== Goal of the exercise ==
Tally the lines of the entries below that hold the word "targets", and please give only the total.

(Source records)
+++

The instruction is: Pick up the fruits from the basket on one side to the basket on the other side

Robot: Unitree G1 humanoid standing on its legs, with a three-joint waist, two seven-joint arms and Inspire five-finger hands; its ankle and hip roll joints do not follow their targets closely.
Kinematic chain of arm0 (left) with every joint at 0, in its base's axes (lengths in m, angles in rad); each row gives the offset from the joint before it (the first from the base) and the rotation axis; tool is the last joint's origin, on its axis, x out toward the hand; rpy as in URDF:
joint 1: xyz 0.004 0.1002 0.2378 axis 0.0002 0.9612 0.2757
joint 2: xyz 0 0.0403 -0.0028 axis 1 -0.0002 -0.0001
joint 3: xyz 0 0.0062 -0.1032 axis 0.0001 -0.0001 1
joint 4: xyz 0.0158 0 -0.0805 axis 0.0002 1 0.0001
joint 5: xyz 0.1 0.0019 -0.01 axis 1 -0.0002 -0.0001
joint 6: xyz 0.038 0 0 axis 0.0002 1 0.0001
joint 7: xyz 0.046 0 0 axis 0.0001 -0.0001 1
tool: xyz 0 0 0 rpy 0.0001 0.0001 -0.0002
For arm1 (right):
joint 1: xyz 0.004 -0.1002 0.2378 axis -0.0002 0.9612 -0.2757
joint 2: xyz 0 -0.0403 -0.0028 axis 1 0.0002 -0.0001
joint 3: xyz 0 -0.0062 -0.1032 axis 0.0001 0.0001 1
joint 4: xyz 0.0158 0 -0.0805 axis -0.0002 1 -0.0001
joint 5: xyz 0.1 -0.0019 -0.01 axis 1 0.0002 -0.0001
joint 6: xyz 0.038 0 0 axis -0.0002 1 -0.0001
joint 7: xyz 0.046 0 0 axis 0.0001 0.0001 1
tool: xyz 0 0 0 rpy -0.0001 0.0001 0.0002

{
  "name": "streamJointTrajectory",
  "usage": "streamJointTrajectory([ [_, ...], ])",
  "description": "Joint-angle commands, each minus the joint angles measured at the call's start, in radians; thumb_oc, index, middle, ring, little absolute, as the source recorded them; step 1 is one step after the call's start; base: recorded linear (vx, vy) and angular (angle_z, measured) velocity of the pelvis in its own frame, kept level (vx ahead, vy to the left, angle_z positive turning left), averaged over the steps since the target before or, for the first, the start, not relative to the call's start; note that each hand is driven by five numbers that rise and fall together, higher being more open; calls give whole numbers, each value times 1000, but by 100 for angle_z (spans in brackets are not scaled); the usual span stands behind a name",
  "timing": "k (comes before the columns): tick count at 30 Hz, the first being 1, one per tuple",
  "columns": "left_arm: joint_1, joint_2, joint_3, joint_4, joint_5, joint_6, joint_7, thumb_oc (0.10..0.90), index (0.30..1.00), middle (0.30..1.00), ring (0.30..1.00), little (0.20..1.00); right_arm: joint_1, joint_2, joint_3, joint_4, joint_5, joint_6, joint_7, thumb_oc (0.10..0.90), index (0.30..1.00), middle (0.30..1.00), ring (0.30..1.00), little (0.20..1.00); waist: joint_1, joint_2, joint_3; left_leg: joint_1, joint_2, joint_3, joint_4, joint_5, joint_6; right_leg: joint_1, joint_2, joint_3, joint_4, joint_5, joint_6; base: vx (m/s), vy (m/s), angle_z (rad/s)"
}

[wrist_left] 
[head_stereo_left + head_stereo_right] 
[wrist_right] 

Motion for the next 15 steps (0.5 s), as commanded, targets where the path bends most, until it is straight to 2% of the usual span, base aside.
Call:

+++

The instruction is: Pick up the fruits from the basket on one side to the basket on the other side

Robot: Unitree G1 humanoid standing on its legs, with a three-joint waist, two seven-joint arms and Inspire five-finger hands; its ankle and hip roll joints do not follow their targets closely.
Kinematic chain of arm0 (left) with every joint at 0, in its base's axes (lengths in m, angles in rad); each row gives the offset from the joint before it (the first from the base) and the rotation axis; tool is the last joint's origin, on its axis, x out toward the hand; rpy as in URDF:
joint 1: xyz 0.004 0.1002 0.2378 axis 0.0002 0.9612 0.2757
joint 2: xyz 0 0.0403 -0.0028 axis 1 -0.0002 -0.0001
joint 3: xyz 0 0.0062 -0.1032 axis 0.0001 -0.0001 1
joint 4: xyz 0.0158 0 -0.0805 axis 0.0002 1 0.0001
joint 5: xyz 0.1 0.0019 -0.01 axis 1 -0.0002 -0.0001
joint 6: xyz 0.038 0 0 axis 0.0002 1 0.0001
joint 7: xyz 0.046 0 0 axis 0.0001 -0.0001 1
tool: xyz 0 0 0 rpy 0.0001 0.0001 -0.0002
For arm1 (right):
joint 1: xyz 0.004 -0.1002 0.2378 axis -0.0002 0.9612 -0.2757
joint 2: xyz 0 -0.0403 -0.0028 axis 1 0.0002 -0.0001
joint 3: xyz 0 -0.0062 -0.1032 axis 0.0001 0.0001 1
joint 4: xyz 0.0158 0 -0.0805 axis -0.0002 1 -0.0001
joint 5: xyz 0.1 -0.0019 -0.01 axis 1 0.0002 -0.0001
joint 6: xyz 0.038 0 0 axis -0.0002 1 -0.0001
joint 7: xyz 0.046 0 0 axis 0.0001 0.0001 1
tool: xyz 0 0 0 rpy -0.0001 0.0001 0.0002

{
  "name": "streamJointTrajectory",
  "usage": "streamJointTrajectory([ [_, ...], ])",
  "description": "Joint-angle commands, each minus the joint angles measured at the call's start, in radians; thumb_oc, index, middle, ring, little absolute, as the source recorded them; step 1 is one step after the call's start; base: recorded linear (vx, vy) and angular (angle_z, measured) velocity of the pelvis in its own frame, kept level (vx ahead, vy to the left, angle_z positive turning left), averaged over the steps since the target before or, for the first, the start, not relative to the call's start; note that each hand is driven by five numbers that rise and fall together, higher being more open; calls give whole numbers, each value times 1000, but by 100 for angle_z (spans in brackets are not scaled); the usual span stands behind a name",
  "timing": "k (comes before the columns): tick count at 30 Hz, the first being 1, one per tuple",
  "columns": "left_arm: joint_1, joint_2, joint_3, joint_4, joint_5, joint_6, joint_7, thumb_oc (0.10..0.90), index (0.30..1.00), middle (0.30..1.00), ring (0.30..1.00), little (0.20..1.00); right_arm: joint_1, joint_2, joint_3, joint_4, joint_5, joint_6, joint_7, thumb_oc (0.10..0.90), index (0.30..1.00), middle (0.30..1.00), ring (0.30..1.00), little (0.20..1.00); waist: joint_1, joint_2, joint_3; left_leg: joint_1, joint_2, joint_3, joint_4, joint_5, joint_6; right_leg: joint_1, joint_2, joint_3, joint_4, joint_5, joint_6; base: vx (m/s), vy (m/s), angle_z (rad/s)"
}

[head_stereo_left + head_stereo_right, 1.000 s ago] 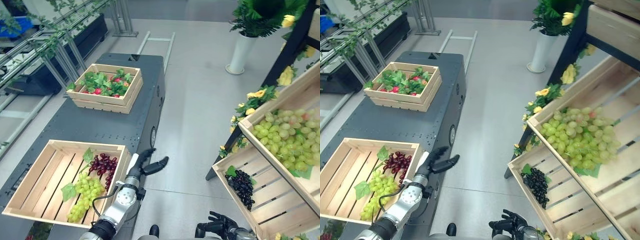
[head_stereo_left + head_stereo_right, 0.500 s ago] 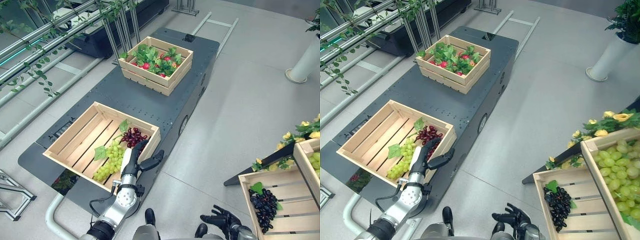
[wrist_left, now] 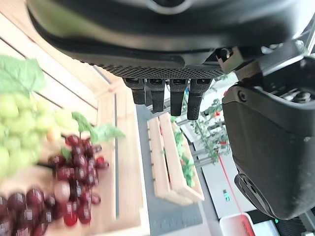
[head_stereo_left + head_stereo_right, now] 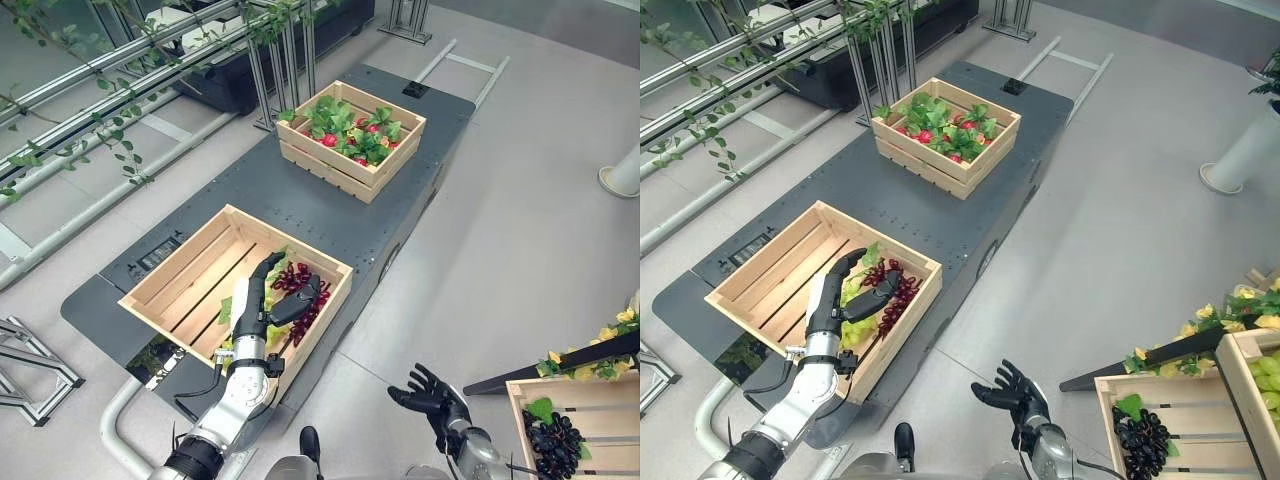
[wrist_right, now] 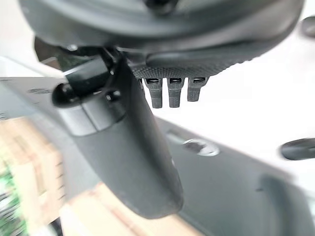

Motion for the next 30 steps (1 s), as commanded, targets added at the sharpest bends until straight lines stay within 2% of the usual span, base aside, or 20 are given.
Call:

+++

== Solved exercise ==
4